I did the same thing. I made my layout on SCARM with many different revises. I like it so much until the point that I was done with the layout design. THEN I scraped it! Just because it does not feel "realistic" to me, so I had to start over again. With clean slate and what I have on hands: Peco curved turnouts, Atlas straight turnouts and transfer table. Of course, curved/straight/flex tracks will be used, I am still working on the new layout that looks better than the original layout. I use photos/google map/layout plans to inspire me for what I would like to see on the table.


----------



## deanp (Mar 29, 2016)

No problem going back to the drawing board. I figured from the start it could go through quite a bit of changes. I am wondering if I should get the industry buildings to lay out and see what it looks like it will need to service them. Does anyone build the layout around the structures or do you design the layout and find structures that fit around the layout?

Will check into the curved turnouts next time I get to the hobby shop. Don't remember seeing any at the local shop. Caboose hobbies is an hour and a half away so may need to go browsing through their store for ideas. 

I do have a few pieces of flex track to help where things don't exactly line up with purely sectional track. 

Seems like every time I look at it something else pops into the head and makes me think should this go here, should i add that, etc. Guess that is half the fun of designing a layout.


----------



## Overkast (Jan 16, 2015)

deanp said:


> I am wondering if I should get the industry buildings to lay out and see what it looks like it will need to service them. Does anyone build the layout around the structures or do you design the layout and find structures that fit around the layout?

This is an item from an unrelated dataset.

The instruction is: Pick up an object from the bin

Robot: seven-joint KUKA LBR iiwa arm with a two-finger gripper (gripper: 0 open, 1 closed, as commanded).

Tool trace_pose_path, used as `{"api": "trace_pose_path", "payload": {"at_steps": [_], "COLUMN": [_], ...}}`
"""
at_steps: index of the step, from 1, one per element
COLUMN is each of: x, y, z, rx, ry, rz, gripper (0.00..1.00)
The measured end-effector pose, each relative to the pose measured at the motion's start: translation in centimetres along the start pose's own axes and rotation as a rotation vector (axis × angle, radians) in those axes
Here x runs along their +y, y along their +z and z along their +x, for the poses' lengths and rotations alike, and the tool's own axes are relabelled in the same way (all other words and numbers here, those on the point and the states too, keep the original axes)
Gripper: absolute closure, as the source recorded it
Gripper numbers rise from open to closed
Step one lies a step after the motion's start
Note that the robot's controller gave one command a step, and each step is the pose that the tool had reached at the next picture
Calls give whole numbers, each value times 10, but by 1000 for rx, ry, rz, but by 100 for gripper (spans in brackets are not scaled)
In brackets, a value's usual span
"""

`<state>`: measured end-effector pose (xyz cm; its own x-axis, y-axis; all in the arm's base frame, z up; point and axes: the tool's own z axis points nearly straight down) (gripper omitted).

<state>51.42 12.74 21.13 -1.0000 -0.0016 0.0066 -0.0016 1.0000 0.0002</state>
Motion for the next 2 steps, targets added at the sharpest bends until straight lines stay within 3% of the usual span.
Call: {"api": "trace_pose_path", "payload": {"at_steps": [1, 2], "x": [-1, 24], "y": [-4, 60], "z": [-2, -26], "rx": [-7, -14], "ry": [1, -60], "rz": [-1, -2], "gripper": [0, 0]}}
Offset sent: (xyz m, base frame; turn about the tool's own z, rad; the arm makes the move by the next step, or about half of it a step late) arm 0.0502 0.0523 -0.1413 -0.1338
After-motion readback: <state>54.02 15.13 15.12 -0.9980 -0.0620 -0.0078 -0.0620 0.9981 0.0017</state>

Don't buy any industry buildings unless you are ABSOLUTELY sure they will fit and your track plan is finalzed. Your track plan will dictate how much area you have to work with for terrain, and you'll need to plan your terrain around the industry structures, but often you'll have to complete the surrounding terrain before you place those structures.

What I try to do is find the dimensions of the structures I think I want on my layout, and I'll actually make a paper cutout to scale of those dimensions so I know how much space the structure will eventually take up. Then I adjust my terrain plans accordingly as I go. Only after I'm sure my track and roads can fit into the terrain plan, will I commit to buying a structure.



Sent from my SM-N910V using Tapatalk


----------



## deanp (Mar 29, 2016)

Thanks Overkast, been looking at a few different structures. Will cut up some paper the size of the footprint and use those to see how everything looks in relation to the track layout.


----------